# [Task prompt]
Under this line sits a listing. Repeat exactly and only its lines from the one holding "thing at (298, 266): (0.39, -0.16, 1.11);" through the one holding "Picture: 648 x"; skip pictures.

# [Given data]
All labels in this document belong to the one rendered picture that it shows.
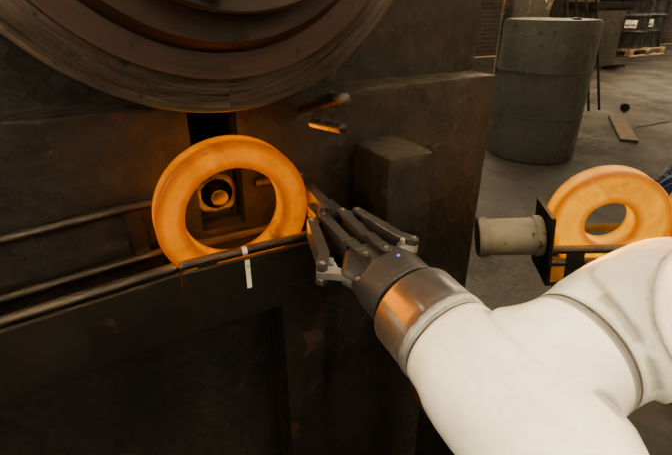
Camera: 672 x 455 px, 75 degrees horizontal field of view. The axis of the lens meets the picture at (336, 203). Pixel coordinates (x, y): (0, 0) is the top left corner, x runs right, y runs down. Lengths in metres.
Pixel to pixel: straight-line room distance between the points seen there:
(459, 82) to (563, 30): 2.31
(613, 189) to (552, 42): 2.39
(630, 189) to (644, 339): 0.34
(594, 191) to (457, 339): 0.39
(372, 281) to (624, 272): 0.20
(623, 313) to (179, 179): 0.42
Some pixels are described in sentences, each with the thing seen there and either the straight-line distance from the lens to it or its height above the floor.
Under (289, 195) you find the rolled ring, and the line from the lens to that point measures 0.55.
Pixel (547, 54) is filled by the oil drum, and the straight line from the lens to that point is 3.05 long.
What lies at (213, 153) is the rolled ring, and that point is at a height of 0.83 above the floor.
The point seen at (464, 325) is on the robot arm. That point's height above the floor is 0.76.
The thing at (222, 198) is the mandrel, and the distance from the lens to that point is 0.63.
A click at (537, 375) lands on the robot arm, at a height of 0.76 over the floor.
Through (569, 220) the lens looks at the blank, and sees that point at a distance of 0.69.
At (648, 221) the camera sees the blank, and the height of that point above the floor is 0.71.
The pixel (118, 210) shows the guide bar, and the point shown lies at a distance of 0.58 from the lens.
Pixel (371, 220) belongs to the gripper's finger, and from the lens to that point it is 0.53.
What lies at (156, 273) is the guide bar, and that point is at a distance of 0.53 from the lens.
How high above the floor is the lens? 0.98
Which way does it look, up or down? 25 degrees down
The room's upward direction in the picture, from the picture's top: straight up
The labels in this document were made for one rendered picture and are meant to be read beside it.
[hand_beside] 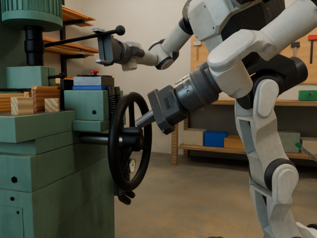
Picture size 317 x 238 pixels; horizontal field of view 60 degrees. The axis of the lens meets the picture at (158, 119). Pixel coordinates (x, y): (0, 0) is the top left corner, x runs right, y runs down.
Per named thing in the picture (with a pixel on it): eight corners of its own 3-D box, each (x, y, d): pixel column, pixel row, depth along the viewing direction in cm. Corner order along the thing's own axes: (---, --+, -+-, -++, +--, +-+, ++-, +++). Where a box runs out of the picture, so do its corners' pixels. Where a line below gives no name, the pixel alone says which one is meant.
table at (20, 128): (50, 146, 58) (49, 118, 58) (-54, 139, 67) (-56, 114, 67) (146, 119, 116) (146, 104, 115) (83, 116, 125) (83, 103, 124)
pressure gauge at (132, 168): (129, 179, 108) (129, 159, 107) (121, 178, 109) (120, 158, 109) (136, 174, 114) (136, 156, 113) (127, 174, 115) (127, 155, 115)
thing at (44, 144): (36, 155, 68) (35, 139, 67) (-29, 149, 74) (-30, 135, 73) (111, 132, 106) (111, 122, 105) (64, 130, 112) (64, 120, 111)
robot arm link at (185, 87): (174, 140, 69) (216, 117, 66) (155, 129, 61) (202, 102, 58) (160, 101, 76) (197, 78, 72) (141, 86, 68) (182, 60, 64)
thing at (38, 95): (36, 111, 77) (35, 89, 76) (33, 111, 77) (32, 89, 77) (83, 106, 100) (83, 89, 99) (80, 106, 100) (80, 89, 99)
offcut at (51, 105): (47, 111, 79) (46, 98, 79) (59, 110, 80) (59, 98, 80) (45, 112, 75) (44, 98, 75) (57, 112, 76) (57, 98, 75)
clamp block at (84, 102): (103, 121, 80) (102, 89, 79) (63, 119, 84) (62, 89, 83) (124, 116, 94) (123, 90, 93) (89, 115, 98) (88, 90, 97)
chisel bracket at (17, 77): (41, 93, 85) (40, 65, 84) (6, 93, 89) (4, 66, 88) (57, 93, 92) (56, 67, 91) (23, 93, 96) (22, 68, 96)
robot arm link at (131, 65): (107, 44, 112) (119, 48, 123) (112, 70, 113) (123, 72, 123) (132, 37, 109) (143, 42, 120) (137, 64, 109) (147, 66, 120)
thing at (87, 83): (101, 89, 81) (101, 71, 80) (69, 89, 84) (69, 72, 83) (120, 90, 93) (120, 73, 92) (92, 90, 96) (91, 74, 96)
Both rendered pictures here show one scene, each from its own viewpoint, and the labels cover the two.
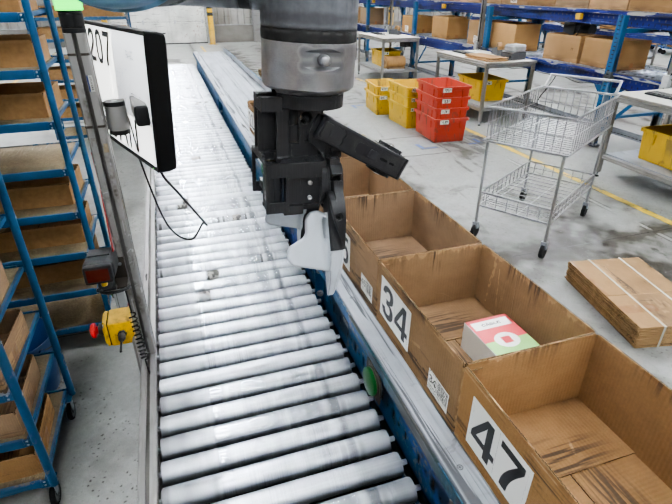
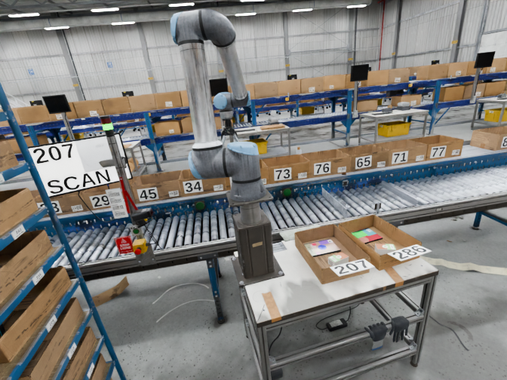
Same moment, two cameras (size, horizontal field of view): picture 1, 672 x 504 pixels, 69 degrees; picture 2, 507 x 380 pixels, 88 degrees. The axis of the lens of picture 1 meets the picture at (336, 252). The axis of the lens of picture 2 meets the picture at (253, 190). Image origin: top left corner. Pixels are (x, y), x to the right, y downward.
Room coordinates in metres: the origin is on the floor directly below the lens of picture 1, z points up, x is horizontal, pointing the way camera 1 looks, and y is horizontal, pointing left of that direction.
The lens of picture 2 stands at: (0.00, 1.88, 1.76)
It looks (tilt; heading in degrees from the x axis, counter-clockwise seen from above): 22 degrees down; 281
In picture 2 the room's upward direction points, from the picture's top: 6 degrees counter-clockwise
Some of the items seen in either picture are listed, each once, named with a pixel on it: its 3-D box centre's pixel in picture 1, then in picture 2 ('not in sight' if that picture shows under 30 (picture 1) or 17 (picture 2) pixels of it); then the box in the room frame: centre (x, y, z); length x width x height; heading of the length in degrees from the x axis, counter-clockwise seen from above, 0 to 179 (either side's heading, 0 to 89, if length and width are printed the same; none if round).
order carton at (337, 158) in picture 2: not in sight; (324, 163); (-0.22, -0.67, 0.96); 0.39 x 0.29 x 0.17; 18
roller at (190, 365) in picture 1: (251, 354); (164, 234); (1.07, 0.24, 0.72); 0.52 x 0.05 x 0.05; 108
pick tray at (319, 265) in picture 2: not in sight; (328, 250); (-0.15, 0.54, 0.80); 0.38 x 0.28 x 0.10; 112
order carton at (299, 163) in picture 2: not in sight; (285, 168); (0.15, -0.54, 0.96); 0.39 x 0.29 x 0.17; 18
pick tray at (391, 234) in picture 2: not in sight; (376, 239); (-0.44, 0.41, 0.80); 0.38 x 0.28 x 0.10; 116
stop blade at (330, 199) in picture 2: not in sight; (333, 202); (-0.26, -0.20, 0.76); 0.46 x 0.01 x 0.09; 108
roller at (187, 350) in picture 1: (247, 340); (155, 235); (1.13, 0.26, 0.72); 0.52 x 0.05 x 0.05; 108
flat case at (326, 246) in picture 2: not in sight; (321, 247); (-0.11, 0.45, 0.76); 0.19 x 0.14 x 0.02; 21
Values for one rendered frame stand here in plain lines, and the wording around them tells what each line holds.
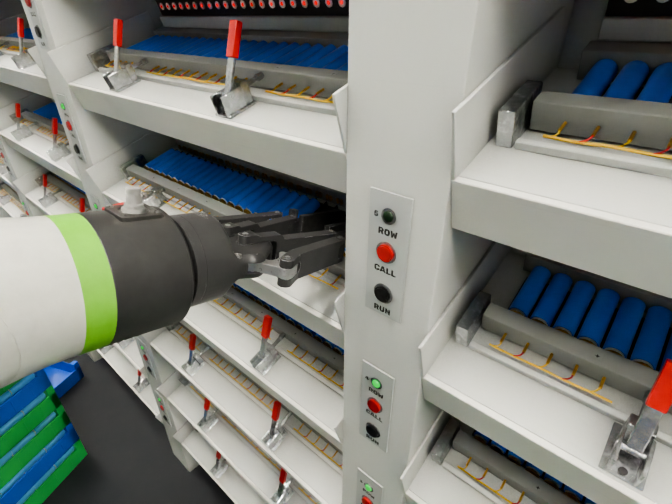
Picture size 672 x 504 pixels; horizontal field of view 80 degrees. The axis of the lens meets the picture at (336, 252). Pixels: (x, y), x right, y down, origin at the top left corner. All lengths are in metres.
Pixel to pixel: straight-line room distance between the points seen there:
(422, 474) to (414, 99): 0.43
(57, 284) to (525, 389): 0.36
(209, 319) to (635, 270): 0.65
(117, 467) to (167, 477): 0.17
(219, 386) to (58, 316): 0.68
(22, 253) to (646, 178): 0.36
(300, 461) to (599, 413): 0.52
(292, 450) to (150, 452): 0.83
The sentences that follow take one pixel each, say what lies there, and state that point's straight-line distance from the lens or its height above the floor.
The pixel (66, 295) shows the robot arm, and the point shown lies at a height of 1.08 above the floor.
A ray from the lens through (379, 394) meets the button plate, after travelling 0.46.
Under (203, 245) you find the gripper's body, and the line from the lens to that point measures 0.32.
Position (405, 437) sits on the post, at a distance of 0.48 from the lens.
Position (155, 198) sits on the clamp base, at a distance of 0.75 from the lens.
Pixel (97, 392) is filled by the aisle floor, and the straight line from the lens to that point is 1.82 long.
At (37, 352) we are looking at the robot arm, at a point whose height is 1.05.
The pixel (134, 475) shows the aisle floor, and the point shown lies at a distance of 1.54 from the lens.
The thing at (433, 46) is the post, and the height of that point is 1.20.
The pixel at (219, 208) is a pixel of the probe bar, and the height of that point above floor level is 0.96.
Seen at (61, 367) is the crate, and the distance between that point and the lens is 1.97.
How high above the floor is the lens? 1.21
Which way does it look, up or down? 30 degrees down
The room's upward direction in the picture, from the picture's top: straight up
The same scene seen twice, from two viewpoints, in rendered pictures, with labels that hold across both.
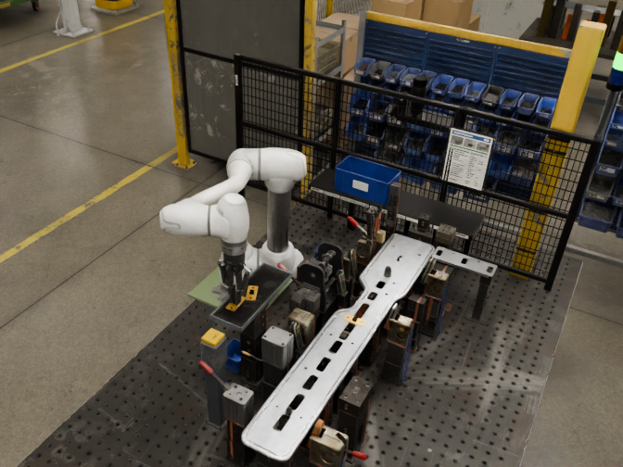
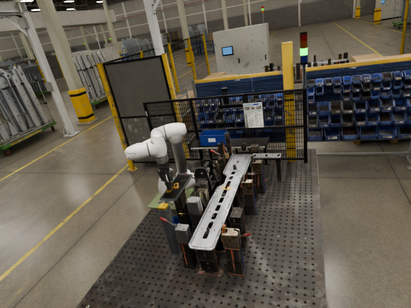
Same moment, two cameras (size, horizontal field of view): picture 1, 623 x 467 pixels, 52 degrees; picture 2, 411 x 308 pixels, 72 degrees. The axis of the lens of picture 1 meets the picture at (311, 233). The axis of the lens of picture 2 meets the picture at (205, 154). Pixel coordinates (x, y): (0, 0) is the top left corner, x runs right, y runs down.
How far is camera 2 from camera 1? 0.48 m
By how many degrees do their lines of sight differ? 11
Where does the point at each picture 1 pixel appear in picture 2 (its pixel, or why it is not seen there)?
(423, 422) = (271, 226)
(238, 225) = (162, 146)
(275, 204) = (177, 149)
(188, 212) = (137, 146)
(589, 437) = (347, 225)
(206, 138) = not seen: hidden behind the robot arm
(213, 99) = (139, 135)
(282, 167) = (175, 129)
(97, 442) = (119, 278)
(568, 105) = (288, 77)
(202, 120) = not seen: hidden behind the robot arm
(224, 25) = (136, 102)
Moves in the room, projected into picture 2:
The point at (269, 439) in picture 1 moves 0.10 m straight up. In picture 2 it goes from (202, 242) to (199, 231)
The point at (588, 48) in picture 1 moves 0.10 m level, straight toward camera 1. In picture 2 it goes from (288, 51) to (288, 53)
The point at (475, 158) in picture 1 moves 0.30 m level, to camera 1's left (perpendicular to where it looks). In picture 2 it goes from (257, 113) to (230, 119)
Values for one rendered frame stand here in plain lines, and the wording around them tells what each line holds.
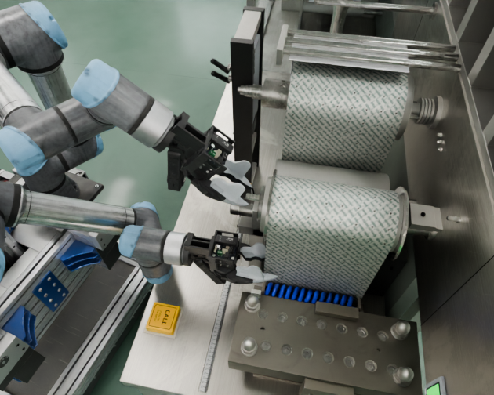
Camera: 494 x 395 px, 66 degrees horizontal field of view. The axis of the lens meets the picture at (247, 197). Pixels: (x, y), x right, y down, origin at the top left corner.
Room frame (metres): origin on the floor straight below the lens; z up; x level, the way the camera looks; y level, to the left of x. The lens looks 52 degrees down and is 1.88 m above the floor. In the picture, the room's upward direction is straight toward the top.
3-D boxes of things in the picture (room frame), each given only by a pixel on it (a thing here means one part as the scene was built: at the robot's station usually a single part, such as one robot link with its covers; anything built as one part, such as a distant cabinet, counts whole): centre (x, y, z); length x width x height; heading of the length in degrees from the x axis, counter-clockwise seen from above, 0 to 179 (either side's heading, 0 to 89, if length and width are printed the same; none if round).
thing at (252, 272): (0.38, -0.02, 1.11); 0.09 x 0.03 x 0.06; 70
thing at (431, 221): (0.41, -0.34, 1.28); 0.06 x 0.05 x 0.02; 79
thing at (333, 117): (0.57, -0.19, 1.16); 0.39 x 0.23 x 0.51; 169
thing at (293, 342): (0.26, -0.17, 1.00); 0.40 x 0.16 x 0.06; 79
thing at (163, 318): (0.35, 0.21, 0.91); 0.07 x 0.07 x 0.02; 79
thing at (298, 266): (0.39, -0.16, 1.11); 0.23 x 0.01 x 0.18; 79
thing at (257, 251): (0.44, -0.03, 1.11); 0.09 x 0.03 x 0.06; 88
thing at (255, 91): (0.73, -0.01, 1.33); 0.06 x 0.03 x 0.03; 79
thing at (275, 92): (0.72, -0.07, 1.33); 0.06 x 0.06 x 0.06; 79
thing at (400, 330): (0.28, -0.34, 1.05); 0.04 x 0.04 x 0.04
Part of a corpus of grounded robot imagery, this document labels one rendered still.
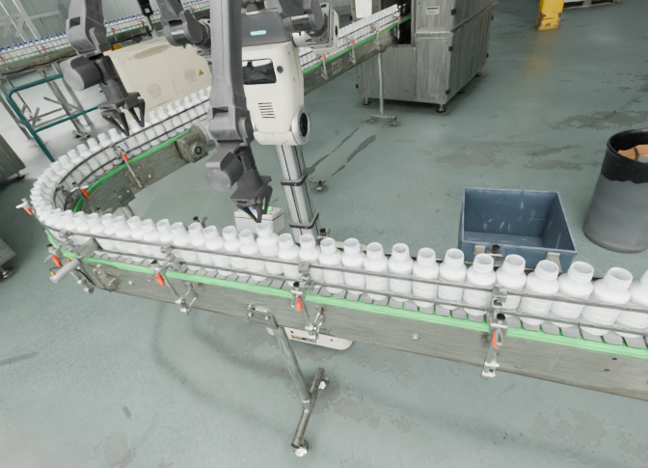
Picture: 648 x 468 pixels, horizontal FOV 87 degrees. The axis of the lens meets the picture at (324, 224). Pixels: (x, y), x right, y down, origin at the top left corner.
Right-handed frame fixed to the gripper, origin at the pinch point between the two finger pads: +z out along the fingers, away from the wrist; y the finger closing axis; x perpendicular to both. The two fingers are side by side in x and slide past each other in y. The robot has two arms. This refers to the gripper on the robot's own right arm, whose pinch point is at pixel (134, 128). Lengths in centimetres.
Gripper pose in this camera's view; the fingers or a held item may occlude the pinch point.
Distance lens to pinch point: 120.1
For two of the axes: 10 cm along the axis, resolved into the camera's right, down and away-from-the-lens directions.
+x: 9.4, 0.8, -3.3
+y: -3.0, 6.2, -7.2
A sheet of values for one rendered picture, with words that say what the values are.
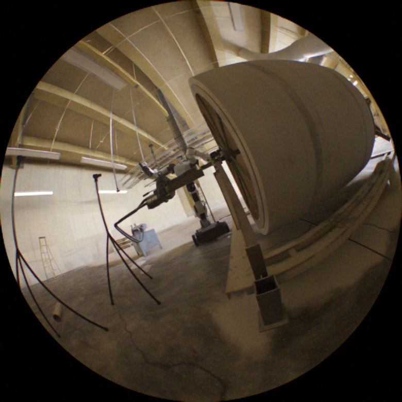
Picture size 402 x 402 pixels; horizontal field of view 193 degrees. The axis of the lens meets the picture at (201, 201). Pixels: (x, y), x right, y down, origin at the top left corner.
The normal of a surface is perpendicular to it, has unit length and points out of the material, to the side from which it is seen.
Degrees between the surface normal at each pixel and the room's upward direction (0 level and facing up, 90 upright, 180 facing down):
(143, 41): 180
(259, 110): 100
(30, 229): 90
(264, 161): 114
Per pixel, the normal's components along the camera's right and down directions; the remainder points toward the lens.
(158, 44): 0.39, 0.92
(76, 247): 0.88, -0.39
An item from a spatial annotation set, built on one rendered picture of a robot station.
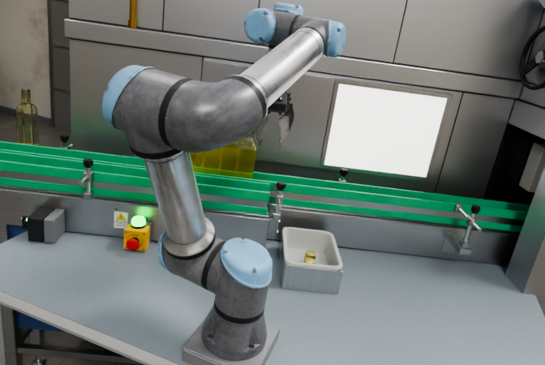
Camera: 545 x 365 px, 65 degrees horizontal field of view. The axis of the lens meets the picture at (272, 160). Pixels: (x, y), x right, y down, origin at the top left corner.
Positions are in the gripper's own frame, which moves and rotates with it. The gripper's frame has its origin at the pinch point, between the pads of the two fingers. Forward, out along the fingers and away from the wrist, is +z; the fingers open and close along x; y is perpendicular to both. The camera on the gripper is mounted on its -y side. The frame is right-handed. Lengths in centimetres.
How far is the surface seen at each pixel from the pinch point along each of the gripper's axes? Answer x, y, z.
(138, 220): 37, 9, 33
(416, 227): -57, 24, 31
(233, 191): 8.8, 16.3, 22.6
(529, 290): -92, 7, 42
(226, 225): 9.7, 14.5, 33.8
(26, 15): 254, 370, 4
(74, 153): 66, 33, 23
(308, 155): -17.1, 42.0, 15.5
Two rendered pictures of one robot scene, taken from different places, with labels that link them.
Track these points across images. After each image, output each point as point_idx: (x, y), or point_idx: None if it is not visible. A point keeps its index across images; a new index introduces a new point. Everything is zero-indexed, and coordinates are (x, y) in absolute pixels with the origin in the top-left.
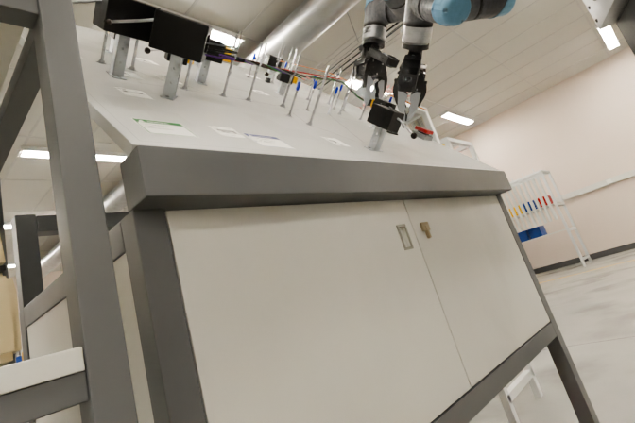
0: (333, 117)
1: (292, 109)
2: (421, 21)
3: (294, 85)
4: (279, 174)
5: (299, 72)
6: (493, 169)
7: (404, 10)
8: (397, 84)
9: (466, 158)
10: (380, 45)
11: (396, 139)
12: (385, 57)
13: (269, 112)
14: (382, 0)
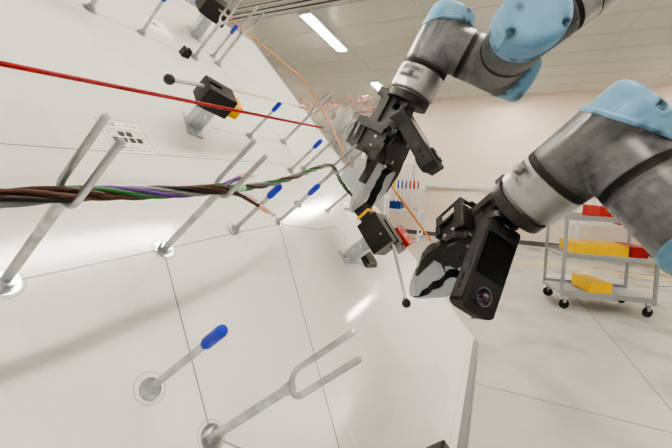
0: (285, 242)
1: (192, 252)
2: (587, 193)
3: (238, 59)
4: None
5: (248, 114)
6: (471, 343)
7: (502, 83)
8: (440, 253)
9: (444, 311)
10: (418, 110)
11: (378, 303)
12: (426, 153)
13: (50, 435)
14: (465, 29)
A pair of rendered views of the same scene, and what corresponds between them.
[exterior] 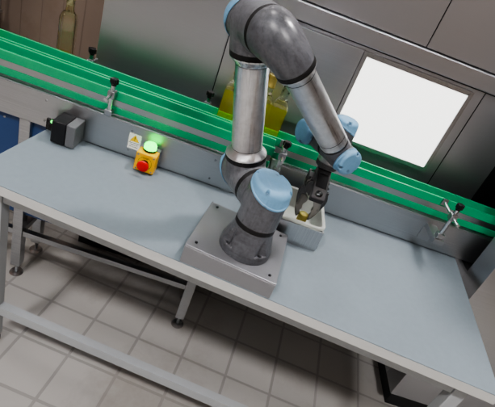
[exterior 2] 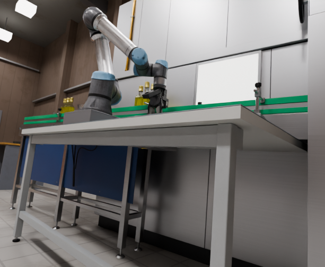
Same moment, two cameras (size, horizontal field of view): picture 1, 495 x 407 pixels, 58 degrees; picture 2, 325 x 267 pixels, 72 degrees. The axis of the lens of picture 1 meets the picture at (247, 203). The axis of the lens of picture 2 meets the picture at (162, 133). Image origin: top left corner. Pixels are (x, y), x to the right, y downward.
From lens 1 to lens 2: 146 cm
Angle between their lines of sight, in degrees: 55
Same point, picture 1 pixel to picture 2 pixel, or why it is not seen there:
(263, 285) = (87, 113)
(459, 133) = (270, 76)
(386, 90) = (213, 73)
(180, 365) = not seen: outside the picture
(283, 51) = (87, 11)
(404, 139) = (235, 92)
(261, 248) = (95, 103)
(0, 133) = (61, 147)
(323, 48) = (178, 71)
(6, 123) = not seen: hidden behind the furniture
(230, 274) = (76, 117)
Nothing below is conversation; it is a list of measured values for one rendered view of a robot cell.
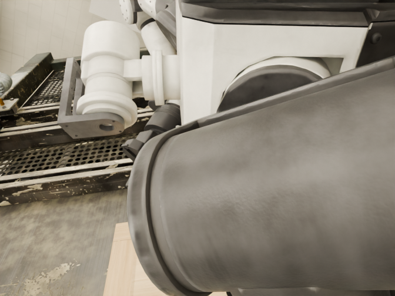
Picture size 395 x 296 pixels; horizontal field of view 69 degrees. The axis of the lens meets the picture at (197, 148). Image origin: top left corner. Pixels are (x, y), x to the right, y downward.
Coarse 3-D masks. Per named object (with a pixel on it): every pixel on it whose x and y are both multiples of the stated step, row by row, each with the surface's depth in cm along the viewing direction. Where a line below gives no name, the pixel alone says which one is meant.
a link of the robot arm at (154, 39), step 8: (144, 16) 70; (136, 24) 72; (144, 24) 72; (152, 24) 71; (144, 32) 72; (152, 32) 71; (160, 32) 71; (144, 40) 73; (152, 40) 71; (160, 40) 71; (152, 48) 72; (160, 48) 71; (168, 48) 71
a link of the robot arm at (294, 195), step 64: (256, 128) 12; (320, 128) 11; (384, 128) 9; (192, 192) 12; (256, 192) 11; (320, 192) 10; (384, 192) 9; (192, 256) 13; (256, 256) 11; (320, 256) 10; (384, 256) 10
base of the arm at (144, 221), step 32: (384, 64) 15; (288, 96) 17; (192, 128) 19; (160, 160) 14; (128, 192) 14; (128, 224) 14; (160, 224) 13; (160, 256) 13; (160, 288) 14; (192, 288) 14
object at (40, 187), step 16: (112, 160) 89; (128, 160) 88; (0, 176) 89; (16, 176) 88; (32, 176) 87; (48, 176) 88; (64, 176) 85; (80, 176) 84; (96, 176) 85; (112, 176) 85; (128, 176) 86; (0, 192) 85; (16, 192) 85; (32, 192) 86; (48, 192) 86; (64, 192) 87; (80, 192) 88; (96, 192) 88
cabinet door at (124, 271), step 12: (120, 228) 74; (120, 240) 71; (120, 252) 68; (132, 252) 68; (120, 264) 66; (132, 264) 65; (108, 276) 64; (120, 276) 63; (132, 276) 63; (144, 276) 63; (108, 288) 61; (120, 288) 61; (132, 288) 61; (144, 288) 61; (156, 288) 60

# [Output for this task]
thing at (298, 266): (0.39, -0.16, 1.11); 0.23 x 0.01 x 0.18; 79
thing at (257, 251): (0.44, -0.03, 1.11); 0.09 x 0.03 x 0.06; 88
thing at (255, 91): (0.73, -0.01, 1.33); 0.06 x 0.03 x 0.03; 79
thing at (275, 92): (0.72, -0.07, 1.33); 0.06 x 0.06 x 0.06; 79
thing at (400, 330): (0.28, -0.34, 1.05); 0.04 x 0.04 x 0.04
Part of a corpus of grounded robot imagery, this document labels one rendered still.
Picture: 648 x 468 pixels, horizontal FOV 87 degrees. The axis of the lens meets the picture at (324, 224). Pixels: (x, y), x right, y down, origin at the top left corner.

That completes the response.